The place called Hüttengraben is probably the ditch of a former village enclosure, it is a mighty rectangular hill from a wide ditch with a former earth wall on the inside. It is located in a field southwest of the Ludwigshafen district of Oggersheim .

For many centuries it was thought to be the moat of a former Roman fortification. Archaeological investigations under the direction of the Office for Prehistory and Early History and the Historisches Museum in Speyer in 1965 showed, however, that these are settlement remains from the 10th or 11th century. The excavations showed that the settlement from 10./11. was inhabited until the 14th century. In this settlement there was a chapel, the remains of which can be dated back to 1280. The Zollhütte is mentioned for the first time in a document from 1323. In the Middle Ages, the Oggersheim gallows was located there, which is why it is also shown as a gallows hump in older maps - the Armsünderweg still leads to the north entrance of the facility today.
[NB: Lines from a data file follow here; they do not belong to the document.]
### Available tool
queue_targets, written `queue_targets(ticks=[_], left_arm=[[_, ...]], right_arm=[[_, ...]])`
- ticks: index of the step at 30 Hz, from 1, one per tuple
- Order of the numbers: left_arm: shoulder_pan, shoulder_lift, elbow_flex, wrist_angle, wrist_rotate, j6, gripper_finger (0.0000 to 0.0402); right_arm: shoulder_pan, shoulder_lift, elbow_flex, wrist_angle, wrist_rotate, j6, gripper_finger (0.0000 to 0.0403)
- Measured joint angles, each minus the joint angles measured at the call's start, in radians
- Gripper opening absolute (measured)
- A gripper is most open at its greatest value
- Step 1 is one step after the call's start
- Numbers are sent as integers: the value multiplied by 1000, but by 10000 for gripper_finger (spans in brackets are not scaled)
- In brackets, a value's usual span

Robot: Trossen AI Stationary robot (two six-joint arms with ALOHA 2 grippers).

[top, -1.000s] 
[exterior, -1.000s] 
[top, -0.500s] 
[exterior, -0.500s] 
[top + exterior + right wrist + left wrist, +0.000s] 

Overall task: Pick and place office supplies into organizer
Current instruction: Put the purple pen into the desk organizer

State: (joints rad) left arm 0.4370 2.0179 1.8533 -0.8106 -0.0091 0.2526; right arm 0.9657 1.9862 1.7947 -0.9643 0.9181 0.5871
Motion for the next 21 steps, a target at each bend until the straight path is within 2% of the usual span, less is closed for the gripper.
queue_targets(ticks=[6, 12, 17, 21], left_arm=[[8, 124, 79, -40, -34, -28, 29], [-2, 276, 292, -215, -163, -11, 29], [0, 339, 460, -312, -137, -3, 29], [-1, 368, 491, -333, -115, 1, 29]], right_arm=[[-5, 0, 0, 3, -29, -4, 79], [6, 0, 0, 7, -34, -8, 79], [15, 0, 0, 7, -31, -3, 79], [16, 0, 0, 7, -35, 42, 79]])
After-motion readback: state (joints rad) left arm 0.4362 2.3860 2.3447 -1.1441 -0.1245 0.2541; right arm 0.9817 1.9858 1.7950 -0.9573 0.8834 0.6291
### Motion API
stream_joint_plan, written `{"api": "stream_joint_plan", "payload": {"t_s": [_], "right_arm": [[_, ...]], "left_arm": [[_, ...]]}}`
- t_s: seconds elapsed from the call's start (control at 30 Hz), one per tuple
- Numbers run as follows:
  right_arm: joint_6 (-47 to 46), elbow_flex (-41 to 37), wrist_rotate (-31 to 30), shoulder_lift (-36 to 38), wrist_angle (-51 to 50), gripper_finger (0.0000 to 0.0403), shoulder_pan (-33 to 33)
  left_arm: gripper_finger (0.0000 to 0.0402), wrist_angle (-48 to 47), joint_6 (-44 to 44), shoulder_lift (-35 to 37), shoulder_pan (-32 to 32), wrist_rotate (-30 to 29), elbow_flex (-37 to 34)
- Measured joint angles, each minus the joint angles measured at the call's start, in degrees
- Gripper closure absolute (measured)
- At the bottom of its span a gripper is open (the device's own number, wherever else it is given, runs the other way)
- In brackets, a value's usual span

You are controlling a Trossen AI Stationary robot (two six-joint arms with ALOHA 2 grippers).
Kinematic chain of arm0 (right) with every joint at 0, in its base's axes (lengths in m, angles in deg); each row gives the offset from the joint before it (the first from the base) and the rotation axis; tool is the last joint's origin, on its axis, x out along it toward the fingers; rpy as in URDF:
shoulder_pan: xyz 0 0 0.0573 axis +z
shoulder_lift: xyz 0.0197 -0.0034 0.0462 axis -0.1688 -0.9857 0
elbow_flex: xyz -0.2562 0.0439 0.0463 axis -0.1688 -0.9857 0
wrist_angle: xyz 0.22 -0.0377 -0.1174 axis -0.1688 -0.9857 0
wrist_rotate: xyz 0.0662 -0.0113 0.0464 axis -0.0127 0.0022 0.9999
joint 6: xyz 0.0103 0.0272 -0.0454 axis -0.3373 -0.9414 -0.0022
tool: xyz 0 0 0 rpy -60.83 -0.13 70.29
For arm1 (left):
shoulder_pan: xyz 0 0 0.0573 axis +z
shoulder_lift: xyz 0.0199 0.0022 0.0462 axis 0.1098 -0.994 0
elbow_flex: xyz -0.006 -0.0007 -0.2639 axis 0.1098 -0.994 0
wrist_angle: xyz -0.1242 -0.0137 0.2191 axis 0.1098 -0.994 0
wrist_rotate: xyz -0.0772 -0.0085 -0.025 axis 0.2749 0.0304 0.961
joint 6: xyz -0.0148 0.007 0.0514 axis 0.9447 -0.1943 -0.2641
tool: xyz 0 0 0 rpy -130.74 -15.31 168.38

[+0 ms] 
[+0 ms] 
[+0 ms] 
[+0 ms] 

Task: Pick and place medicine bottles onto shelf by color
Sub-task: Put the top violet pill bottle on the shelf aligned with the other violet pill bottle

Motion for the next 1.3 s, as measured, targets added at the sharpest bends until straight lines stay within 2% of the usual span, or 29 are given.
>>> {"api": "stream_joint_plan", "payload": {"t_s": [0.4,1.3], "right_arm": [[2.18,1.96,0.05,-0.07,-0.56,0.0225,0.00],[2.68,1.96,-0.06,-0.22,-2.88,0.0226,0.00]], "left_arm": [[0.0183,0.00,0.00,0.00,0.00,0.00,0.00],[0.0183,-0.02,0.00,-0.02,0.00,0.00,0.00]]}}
The rectangular shape of the trench with a size of 200 × 300 m is striking, the surrounding trench itself is still two meters deep. The Roman trunk road from Strasbourg to Mainz leads directly through the Hüttengraben, which is covered in parts by today's federal highway 9 . The settlement with the customs hut inside the hut ditch was called Mittelhank or Mittelhaug .

legend

Numerous legends arose around the complex; the plague is said to have put an end to the settlement. Later the area with the ditch is said to have been used as a sheep pasture. According to the legend of Oggersheimer Hüttenhammel, a mutton is said to have shown itself again and again at lunchtime, which then - in human form - would have hurried away again.

literature

  • Jürgen Keddigkeit: Palatinate Castle Lexicon. Volume II: FH. Kaiserslautern 2002, ISBN 3-927754-48-X .
  • Viktor Carl: Palatinate sagas and legends. Edenkoben 2000, ISBN 3-9804668-3-3 .
  • Helmut Seebach: Legends in the Palatinate: ghosts, witches, devils. Bachstelz-Verlag Seebach, 1996, ISBN 3-924115-17-6 , p. 281 ff.

Individual evidence

  1. ^ Friedrich Sprater : Der Hüttengraben near Oggersheim , Germanen-Erbe, Volume 3, JA Barth, 1938, pp. 79–81.
  2. Helmut Bernhard : Hüttengraben / Oggersheim , Fund reports from the Palatinate, 1966–1970: Early History - Early Middle Ages, State Office for Monument Preservation Rhineland-Palatinate, Department of Soil Monument Preservation, Speyer branch, 1984.
  3. Friedrich Graf von Leiningen sells Ludwig the Bavarian (...) his rights to the. "Hut to Mittelhank"
  4. A disappeared settlement - Zollhütte in Hüttengraben and the village of Mittelhaug
  5. Paolo Parisi, Karl-Heinz Halbedl, Legends and Stories from Ludwigshafen am Rhein , (No. 51 Der Hüttenhammel and the Hüttengraben , p. 89 ff.) 2nd edition, Verlag Regionalkultur, Ubstadt-Weiher u. a. 2016; Table of contents online: [1]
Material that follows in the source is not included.